• [Work required]: Starting with the first line, transcribe the material exactly through to the last.

────────────────────

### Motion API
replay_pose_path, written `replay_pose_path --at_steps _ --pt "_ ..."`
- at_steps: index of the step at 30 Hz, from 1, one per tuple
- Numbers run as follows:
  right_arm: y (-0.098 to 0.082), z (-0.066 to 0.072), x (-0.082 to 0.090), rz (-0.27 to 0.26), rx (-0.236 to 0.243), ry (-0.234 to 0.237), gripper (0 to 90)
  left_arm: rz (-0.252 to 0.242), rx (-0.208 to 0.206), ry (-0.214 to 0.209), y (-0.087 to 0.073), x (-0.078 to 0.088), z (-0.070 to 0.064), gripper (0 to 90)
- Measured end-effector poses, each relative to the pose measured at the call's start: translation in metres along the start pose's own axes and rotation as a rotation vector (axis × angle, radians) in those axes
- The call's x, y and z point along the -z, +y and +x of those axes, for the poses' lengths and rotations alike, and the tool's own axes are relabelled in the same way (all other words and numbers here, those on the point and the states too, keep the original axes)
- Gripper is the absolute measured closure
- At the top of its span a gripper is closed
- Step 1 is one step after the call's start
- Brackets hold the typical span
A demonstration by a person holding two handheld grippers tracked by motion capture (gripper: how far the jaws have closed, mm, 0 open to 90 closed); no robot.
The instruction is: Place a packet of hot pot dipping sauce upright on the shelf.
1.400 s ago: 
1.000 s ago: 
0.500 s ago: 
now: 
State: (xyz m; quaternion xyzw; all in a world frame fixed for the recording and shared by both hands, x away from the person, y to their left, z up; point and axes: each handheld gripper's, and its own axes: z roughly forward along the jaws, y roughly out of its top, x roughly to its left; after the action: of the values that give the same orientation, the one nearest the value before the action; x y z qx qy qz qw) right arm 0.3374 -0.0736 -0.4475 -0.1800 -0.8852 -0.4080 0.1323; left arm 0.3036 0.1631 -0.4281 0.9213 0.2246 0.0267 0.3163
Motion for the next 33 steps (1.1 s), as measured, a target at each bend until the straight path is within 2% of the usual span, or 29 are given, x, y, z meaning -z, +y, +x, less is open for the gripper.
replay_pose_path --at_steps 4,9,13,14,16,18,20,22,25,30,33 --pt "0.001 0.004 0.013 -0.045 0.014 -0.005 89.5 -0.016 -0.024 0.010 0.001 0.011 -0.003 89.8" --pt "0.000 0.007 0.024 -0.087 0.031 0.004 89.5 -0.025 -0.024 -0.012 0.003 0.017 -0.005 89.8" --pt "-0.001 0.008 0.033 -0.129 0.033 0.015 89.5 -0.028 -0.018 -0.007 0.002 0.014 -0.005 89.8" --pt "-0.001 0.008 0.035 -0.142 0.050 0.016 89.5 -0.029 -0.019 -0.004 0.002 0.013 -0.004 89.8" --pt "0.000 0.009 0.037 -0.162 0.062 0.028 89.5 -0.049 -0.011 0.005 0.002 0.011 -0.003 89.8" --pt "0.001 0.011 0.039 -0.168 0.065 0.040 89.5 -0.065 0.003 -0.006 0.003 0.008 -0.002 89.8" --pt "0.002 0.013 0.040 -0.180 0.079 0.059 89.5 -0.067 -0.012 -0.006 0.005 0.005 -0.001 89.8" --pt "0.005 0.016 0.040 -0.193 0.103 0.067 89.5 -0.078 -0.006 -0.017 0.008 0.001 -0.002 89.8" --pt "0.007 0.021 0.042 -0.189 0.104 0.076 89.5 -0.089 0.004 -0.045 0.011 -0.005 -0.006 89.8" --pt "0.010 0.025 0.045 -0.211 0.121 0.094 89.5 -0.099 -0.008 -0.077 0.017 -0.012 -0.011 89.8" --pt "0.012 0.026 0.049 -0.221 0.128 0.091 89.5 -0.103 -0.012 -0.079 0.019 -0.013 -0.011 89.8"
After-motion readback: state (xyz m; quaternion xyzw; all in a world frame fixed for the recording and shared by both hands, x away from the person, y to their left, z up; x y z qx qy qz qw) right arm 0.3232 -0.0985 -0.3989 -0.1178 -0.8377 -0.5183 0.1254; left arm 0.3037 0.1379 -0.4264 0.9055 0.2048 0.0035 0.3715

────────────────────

• [Response to this exercise]:
### Motion API
replay_pose_path, written `replay_pose_path --at_steps _ --pt "_ ..."`
- at_steps: index of the step at 30 Hz, from 1, one per tuple
- Numbers run as follows:
  right_arm: y (-0.098 to 0.082), z (-0.066 to 0.072), x (-0.082 to 0.090), rz (-0.27 to 0.26), rx (-0.236 to 0.243), ry (-0.234 to 0.237), gripper (0 to 90)
  left_arm: rz (-0.252 to 0.242), rx (-0.208 to 0.206), ry (-0.214 to 0.209), y (-0.087 to 0.073), x (-0.078 to 0.088), z (-0.070 to 0.064), gripper (0 to 90)
- Measured end-effector poses, each relative to the pose measured at the call's start: translation in metres along the start pose's own axes and rotation as a rotation vector (axis × angle, radians) in those axes
- The call's x, y and z point along the -z, +y and +x of those axes, for the poses' lengths and rotations alike, and the tool's own axes are relabelled in the same way (all other words and numbers here, those on the point and the states too, keep the original axes)
- Gripper is the absolute measured closure
- At the top of its span a gripper is closed
- Step 1 is one step after the call's start
- Brackets hold the typical span
A demonstration by a person holding two handheld grippers tracked by motion capture (gripper: how far the jaws have closed, mm, 0 open to 90 closed); no robot.
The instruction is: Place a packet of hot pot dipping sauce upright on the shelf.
1.400 s ago: 
1.000 s ago: 
0.500 s ago: 
now: 
State: (xyz m; quaternion xyzw; all in a world frame fixed for the recording and shared by both hands, x away from the person, y to their left, z up; point and axes: each handheld gripper's, and its own axes: z roughly forward along the jaws, y roughly out of its top, x roughly to its left; after the action: of the values that give the same orientation, the one nearest the value before the action; x y z qx qy qz qw) right arm 0.3374 -0.0736 -0.4475 -0.1800 -0.8852 -0.4080 0.1323; left arm 0.3036 0.1631 -0.4281 0.9213 0.2246 0.0267 0.3163
Motion for the next 33 steps (1.1 s), as measured, a target at each bend until the straight path is within 2% of the usual span, or 29 are given, x, y, z meaning -z, +y, +x, less is open for the gripper.
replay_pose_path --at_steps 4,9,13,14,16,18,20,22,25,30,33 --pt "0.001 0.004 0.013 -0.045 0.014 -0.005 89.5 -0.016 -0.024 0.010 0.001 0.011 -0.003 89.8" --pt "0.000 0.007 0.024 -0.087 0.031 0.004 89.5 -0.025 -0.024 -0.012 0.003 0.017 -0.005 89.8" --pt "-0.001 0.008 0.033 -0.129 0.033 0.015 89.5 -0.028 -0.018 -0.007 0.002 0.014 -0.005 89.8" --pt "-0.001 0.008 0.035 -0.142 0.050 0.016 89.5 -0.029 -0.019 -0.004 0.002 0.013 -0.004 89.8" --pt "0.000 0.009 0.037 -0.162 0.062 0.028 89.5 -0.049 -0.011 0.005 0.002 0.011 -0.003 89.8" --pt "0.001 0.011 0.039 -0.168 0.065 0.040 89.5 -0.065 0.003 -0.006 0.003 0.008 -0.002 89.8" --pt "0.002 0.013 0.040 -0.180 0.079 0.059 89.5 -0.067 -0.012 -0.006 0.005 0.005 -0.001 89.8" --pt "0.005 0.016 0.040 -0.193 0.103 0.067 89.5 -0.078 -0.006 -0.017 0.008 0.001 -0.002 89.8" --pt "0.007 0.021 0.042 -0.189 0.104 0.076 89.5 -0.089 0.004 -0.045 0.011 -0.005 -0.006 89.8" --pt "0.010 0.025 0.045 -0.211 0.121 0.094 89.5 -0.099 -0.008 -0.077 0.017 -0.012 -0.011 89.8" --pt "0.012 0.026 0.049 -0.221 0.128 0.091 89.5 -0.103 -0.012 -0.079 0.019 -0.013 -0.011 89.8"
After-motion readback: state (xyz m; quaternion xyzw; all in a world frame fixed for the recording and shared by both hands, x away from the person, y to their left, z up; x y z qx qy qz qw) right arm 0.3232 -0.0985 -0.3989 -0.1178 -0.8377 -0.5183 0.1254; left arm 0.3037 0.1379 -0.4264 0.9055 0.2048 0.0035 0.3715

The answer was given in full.